One thing I do wonder about, though, is where else life might have taken me. Beyond a certain point in one’s life, the trappings of that life and the need to pay for them becomes the reason to stay in one’s job and not risk a change of career. I’m always quite impressed by people who manage to bring about such a fundamental change in their work and hang onto their home at the same time. I lack the imagination, I fear, and in any case, I am not sure what else I could realistically do. Lifeguard, professional footballer or wine taster are all out, let’s face it. I am the classic example of a generalist. I have a comprehensive command of precisely nothing whatsoever. I can do a bit of a lot of things. In some ways, it’s been a bit of a virtue, and I am perhaps lucky I have never had to choose to do a particular thing. Nowadays, all of the people in my line of work who are younger than I am seem to have Master’s degrees, or even PhDs, and make use of the vernacular you’d see in a Bluff Your Way In Business index. In their world, things are managed ‘on the ground’, one ‘reaches out’ to other colleagues, and they are generally in the habit of ‘just checking in’, with you at around 4.58pm. Meetings are routinely ‘slotted in’ during the hours of 12.30pm and 2.00pm (don’t get me started – what happened to lunch, for goodness sake?) I’m awfully glad I do not have to get involved in all of that competitive nonsense – it’s really very tiresome. It’s another very good reason to work from home whenever one can. Perhaps the fact that I don’t (and won’t) get involved makes me look like the sorts of dinosaurs I remember from my own early working days? Maybe we all finish up looking like that at work as we get older and the youth starts sporting? Maybe, just maybe, I think about this sort of thing too much.

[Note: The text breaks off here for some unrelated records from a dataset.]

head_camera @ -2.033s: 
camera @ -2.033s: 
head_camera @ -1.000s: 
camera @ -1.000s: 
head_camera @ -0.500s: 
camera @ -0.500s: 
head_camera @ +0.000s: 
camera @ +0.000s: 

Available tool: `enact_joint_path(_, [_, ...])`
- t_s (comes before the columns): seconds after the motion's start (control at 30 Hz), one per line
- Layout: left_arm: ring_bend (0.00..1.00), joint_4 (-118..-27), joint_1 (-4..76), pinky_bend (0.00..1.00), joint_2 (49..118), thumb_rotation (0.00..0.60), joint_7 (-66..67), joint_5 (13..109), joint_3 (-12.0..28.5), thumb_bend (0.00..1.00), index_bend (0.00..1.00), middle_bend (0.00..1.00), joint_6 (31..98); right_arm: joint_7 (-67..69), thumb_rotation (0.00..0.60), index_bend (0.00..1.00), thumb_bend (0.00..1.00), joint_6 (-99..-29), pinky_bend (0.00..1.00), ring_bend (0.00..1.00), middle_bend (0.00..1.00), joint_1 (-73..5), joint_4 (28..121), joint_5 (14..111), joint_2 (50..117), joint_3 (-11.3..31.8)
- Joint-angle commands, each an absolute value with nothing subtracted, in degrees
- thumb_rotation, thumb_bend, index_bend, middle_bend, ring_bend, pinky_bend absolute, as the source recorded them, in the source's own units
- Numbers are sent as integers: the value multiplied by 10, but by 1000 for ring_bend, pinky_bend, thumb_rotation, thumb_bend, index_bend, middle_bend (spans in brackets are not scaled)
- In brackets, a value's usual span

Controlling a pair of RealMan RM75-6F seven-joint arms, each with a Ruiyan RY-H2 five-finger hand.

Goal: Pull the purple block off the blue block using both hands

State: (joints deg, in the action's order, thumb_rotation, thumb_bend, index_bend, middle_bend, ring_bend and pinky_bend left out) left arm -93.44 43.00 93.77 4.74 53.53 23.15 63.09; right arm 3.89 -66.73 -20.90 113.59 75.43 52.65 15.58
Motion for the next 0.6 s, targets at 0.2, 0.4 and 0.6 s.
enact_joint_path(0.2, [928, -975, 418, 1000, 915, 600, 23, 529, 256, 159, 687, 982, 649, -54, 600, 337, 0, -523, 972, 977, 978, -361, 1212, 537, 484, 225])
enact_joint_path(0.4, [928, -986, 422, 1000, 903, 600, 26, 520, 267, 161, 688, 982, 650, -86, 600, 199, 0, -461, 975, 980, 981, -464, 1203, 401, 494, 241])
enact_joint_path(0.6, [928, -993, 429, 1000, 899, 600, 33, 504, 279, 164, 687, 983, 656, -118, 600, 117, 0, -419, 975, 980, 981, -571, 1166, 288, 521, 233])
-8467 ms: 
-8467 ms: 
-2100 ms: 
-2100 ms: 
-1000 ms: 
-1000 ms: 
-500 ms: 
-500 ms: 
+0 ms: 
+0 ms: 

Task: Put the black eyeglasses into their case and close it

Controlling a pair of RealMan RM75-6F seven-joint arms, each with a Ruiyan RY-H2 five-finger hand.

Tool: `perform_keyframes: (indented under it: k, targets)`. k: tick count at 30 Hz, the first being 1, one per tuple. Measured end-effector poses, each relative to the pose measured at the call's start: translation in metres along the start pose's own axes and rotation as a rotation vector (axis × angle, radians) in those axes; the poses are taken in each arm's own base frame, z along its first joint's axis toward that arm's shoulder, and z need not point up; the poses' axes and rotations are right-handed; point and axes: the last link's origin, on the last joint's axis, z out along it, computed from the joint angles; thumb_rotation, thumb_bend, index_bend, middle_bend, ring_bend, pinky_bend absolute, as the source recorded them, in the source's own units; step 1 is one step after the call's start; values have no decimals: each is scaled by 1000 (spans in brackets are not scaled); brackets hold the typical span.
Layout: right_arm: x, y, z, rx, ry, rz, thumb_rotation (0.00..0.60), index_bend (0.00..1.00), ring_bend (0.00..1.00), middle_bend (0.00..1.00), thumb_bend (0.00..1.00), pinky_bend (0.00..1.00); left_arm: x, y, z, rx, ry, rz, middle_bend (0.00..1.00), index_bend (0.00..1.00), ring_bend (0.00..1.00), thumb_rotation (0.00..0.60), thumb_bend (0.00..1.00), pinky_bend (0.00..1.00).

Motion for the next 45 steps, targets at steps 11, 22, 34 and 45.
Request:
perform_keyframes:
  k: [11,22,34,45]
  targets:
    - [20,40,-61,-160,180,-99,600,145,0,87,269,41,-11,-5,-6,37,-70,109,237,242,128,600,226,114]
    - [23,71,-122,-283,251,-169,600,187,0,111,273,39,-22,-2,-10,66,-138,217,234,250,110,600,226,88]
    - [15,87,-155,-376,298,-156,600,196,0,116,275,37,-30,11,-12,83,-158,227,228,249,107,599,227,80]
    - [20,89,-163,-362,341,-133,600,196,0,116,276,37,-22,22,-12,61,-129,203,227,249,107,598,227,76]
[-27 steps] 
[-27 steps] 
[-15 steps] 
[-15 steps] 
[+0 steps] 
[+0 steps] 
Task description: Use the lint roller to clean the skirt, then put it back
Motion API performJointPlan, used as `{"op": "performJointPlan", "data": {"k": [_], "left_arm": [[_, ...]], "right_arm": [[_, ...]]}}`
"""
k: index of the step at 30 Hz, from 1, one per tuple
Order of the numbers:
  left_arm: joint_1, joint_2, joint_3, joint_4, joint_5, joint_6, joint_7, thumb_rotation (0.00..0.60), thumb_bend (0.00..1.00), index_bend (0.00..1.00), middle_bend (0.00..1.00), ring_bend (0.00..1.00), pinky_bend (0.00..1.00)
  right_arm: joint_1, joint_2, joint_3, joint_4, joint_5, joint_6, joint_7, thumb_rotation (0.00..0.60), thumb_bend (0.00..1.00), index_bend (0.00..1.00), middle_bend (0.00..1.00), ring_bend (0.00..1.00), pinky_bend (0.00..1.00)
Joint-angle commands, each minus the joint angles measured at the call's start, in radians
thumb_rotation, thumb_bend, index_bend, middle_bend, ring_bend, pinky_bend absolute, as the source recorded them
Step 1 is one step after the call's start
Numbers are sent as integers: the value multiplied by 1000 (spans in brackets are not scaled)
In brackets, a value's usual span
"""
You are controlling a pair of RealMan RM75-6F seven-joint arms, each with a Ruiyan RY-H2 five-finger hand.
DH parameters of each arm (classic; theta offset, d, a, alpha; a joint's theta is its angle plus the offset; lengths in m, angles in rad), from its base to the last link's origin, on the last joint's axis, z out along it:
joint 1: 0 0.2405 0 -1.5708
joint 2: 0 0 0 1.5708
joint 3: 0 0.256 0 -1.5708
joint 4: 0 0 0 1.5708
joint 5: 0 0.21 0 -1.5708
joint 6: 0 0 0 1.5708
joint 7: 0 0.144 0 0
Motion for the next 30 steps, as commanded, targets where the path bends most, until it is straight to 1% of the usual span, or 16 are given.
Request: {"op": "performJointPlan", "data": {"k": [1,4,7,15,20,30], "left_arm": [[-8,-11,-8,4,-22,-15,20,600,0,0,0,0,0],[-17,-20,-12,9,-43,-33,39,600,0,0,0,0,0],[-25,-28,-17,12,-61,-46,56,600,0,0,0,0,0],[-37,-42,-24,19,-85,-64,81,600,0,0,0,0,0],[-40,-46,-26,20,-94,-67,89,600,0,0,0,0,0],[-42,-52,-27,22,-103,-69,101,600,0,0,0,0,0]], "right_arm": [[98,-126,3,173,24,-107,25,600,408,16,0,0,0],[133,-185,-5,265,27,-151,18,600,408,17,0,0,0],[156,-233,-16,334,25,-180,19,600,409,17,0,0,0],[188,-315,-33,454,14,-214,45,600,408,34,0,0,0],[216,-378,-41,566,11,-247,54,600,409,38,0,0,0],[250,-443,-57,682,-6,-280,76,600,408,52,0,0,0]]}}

I don’t hate work, but I don’t love it or live for it, either. It’s turned out to be a series of jobs, rather than a career. I envy my creative friends who are taken up by and lost in a genuine vocation, which speaks to their soul. I’ll not really give it a second thought when I stop doing it. If someone paid me to publish stuff like this instead, or if I ever think of a book to write rather than a series of rambles to self-publish? Well, I’ll do that, I guess. Time yet for more stuff to happen, of course.
Now, my New Year’s Resolution to write 12 of these starts to look a bit unlikely to be completed, doesn’t it? This is number 4. Still – all writing is progress, and if it brings enjoyment, great. I suspect, as I am about to go into hospital for an operation and spend two weeks recovering, that I will attempt to at least write a couple more before we drift into 2022.
Next time, I shall offer up some thoughts on, well… let’s see. Might be sport, might be politics, might be cooking… might be something else. Assuming I am spared an early demise under general anaesthetic, it won’t be too far away – I promise you that.